Instructions to follow: A single number is the answer: the count of lines in the records that hold the word "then".

Available data:
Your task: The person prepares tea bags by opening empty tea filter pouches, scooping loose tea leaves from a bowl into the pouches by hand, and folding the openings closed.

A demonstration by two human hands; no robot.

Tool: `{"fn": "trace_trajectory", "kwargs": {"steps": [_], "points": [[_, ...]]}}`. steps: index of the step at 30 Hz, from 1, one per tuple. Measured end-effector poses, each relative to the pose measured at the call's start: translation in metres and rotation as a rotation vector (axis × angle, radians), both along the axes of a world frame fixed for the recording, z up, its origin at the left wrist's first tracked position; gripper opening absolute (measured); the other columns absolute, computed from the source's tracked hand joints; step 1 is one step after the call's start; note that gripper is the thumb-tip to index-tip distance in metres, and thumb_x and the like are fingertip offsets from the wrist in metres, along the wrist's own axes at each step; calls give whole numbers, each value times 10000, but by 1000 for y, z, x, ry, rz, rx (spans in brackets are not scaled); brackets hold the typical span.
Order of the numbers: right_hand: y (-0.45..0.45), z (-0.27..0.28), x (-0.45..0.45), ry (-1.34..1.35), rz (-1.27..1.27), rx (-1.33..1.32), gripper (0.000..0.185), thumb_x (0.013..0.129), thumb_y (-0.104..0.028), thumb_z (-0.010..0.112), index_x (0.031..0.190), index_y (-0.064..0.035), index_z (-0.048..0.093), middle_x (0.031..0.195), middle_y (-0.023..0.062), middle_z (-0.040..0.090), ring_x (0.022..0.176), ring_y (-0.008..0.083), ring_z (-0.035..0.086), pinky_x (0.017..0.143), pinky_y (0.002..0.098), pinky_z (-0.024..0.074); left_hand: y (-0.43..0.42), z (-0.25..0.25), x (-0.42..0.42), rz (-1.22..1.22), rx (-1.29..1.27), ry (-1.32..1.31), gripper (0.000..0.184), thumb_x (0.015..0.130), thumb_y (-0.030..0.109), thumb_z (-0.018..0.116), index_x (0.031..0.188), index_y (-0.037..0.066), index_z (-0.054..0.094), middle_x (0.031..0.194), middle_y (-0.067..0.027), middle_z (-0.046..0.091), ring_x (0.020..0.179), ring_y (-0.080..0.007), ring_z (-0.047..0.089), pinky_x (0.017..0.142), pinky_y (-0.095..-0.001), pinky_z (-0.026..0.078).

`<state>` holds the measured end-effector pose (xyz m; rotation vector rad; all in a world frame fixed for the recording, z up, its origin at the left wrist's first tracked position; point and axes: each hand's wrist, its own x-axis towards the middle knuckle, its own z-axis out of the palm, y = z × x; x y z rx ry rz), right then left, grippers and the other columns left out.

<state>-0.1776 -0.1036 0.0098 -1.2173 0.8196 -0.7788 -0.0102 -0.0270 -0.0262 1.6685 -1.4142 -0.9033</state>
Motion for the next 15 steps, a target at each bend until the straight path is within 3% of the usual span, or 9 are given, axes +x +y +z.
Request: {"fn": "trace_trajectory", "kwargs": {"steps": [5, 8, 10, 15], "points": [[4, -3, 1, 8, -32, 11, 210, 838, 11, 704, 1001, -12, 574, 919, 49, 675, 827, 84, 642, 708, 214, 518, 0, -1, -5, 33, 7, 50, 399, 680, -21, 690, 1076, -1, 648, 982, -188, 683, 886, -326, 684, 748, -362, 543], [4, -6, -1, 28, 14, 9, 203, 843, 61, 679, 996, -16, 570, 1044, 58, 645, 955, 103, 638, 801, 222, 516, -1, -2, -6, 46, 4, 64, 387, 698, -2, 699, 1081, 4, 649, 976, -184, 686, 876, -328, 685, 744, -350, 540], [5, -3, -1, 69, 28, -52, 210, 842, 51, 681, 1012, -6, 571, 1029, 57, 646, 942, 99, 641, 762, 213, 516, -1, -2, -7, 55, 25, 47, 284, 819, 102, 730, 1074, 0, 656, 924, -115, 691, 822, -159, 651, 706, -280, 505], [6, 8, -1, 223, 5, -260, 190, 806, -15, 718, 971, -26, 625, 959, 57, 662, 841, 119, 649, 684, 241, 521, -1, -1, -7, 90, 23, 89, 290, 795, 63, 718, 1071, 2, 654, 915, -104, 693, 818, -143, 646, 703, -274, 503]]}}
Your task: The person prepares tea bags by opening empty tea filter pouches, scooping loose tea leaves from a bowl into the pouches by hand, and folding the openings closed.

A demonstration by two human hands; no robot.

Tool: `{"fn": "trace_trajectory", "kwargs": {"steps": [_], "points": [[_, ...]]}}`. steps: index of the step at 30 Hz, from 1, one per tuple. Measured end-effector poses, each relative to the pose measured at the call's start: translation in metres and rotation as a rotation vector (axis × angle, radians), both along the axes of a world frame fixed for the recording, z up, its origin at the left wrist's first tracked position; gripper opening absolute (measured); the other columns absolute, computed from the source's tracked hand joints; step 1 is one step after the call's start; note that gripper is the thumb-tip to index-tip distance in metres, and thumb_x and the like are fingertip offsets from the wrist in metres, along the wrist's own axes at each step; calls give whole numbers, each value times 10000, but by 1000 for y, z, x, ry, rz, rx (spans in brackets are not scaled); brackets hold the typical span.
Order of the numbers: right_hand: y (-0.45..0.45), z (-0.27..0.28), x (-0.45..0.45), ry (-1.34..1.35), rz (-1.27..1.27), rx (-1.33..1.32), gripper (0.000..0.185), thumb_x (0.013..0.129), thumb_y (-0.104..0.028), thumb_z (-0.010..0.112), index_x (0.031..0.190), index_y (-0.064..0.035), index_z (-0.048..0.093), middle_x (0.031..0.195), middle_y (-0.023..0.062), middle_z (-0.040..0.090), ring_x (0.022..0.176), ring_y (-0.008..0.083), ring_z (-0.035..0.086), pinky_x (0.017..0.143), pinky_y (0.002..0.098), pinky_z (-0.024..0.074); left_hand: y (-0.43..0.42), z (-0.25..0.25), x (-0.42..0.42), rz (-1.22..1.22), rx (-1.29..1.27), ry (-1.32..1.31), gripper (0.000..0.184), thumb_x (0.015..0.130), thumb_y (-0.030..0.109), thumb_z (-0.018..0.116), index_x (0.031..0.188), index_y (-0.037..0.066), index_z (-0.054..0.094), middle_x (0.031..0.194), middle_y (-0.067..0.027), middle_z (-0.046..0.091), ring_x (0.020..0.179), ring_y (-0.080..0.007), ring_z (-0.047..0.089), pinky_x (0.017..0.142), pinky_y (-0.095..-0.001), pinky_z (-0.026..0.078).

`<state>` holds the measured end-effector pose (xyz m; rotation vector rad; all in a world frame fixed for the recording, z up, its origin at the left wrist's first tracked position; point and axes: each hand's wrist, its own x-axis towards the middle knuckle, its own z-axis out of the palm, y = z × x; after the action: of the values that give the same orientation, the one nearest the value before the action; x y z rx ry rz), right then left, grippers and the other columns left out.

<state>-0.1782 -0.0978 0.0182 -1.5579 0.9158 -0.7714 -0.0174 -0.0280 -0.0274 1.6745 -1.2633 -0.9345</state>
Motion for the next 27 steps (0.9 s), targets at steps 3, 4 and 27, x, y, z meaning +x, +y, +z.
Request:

Problem solution: 2